В сущности, в глазах Идола не светилось ничего страшного – наоборот, он тщательно следил, чтобы во взгляде его не было ничего живого, – но, вероятно, всегда страшен взгляд человека, для которого не существует никаких барьеров, кроме тех, о которые взаправду можно расшибить нос.
Идол с Качей жили по соседству друг с другом (и с Олегом), оба с незапамятных времен без отцов, у обоих матери – уборщицы в одной и той же школе, только Качина мать всех называет сыночками, а Идолова все время на каком-то надрыве, норовит замахнуться тряпкой. Один глаз у нее вставной, и когда она орет и замахивается, он безнадежно смотрит в небо, как бы выдавая истинное состояние ее души.
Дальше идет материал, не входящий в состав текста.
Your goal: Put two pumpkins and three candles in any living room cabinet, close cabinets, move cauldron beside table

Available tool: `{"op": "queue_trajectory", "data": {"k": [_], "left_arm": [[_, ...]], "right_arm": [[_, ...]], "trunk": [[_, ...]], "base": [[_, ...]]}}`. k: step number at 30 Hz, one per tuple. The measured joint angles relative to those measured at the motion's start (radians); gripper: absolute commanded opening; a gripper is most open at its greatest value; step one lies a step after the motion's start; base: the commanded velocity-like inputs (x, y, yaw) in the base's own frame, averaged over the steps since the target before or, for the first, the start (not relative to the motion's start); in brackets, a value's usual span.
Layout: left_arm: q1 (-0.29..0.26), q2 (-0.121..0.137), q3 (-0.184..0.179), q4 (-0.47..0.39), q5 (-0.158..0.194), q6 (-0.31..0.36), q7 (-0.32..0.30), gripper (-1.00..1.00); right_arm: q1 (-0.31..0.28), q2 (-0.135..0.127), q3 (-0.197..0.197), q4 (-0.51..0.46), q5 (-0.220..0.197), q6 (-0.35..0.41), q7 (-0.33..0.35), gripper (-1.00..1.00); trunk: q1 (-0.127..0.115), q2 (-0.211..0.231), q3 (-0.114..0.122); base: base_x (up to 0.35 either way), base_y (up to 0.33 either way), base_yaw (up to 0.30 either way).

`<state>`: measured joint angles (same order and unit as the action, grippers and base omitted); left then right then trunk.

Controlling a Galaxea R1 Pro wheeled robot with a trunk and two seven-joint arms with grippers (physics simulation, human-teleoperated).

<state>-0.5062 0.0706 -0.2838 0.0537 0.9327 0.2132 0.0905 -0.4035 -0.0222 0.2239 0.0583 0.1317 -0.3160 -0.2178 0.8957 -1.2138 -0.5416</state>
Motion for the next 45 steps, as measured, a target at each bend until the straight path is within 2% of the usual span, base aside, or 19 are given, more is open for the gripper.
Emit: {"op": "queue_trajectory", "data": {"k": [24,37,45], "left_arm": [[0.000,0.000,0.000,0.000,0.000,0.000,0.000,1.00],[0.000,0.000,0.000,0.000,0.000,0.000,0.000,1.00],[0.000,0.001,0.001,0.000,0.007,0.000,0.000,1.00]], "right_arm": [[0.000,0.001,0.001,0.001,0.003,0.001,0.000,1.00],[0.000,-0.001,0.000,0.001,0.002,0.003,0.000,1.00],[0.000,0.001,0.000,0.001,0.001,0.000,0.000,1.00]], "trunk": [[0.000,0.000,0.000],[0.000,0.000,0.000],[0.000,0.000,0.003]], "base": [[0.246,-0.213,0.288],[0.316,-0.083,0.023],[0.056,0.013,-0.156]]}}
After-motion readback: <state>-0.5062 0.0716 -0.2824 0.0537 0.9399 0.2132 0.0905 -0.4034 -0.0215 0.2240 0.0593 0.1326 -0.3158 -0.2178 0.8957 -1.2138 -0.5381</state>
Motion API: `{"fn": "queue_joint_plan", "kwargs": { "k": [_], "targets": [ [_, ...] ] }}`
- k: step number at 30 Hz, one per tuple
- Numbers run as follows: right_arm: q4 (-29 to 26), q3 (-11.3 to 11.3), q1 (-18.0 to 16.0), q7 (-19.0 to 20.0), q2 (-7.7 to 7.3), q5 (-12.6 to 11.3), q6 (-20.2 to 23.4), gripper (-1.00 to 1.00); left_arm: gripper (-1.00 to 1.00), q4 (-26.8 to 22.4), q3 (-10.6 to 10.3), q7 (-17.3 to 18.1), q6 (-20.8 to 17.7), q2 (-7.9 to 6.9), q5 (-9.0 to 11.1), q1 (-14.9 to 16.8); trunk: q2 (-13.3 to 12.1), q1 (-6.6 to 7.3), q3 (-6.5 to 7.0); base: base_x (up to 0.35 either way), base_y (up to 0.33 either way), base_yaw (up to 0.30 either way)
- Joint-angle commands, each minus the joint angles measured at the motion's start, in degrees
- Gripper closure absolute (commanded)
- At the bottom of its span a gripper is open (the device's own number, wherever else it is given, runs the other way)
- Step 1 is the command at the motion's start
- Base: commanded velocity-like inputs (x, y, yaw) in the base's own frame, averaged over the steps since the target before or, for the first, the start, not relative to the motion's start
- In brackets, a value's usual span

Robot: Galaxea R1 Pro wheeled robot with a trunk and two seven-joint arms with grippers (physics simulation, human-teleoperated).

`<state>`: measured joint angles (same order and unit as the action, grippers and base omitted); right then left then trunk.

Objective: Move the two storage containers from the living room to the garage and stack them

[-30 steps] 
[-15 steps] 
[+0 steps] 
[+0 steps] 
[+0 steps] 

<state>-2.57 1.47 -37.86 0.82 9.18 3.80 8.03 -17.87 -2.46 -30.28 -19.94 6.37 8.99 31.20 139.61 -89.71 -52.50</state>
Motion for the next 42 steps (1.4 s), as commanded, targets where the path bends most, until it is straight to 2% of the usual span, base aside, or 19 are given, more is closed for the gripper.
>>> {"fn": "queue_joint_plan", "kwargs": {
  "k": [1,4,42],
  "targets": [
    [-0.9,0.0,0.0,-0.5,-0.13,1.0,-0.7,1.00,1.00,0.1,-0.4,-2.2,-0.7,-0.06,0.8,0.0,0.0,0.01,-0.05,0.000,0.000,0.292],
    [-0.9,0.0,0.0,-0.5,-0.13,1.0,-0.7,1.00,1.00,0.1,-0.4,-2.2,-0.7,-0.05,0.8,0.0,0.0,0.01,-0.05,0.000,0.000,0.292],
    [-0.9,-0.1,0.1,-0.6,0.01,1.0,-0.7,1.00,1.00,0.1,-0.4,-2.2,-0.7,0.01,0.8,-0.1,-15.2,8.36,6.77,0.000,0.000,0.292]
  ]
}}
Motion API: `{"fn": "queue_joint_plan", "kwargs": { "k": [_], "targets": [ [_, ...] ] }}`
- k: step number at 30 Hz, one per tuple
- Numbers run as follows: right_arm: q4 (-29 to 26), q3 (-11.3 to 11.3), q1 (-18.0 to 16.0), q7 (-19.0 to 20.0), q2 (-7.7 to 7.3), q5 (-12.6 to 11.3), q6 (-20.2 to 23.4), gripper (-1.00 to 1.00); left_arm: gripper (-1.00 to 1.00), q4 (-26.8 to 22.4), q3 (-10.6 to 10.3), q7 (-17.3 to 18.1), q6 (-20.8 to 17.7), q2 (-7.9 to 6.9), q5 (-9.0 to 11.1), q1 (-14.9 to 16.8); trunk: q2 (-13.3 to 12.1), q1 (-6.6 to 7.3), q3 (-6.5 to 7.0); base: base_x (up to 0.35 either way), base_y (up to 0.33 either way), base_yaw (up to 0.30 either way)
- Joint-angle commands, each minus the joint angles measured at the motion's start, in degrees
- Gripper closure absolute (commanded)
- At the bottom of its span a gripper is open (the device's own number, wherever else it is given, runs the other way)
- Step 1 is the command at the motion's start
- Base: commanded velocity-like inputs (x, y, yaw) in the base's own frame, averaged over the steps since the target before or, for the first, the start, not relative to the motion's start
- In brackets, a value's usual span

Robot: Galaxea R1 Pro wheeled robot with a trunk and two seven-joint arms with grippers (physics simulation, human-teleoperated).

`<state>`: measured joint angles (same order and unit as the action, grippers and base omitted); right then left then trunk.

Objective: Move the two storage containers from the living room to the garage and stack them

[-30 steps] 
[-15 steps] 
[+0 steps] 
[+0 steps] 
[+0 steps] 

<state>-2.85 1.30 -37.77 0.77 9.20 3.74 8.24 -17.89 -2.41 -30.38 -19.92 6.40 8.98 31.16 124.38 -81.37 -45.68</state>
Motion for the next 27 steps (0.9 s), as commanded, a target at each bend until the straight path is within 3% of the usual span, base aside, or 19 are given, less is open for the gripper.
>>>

Может быть, поэтому она дома ходила с пустой глазницей.
И то сказать, что и жизни у нее с Качиной матерью очень разные, – Кача вон и зарабатывает, и за водой бегает вместо ведер с флягами литров по тридцать, а Идол только «пьет из нее кровь». Кача с матерью хотя живут тоже не бог знает в каком домишке, но где надо, побелено, где надо, покрашено – даже уютно. А Идолова халупа блиндажом выдавливается из земли, вся обтекаемая, как батискаф, из-за многочисленных обмазок глиной, а на плоской крыше разбросаны куски шифера и толя, придавленного обломками кирпичей. Кача все это перекрыл бы в два счета.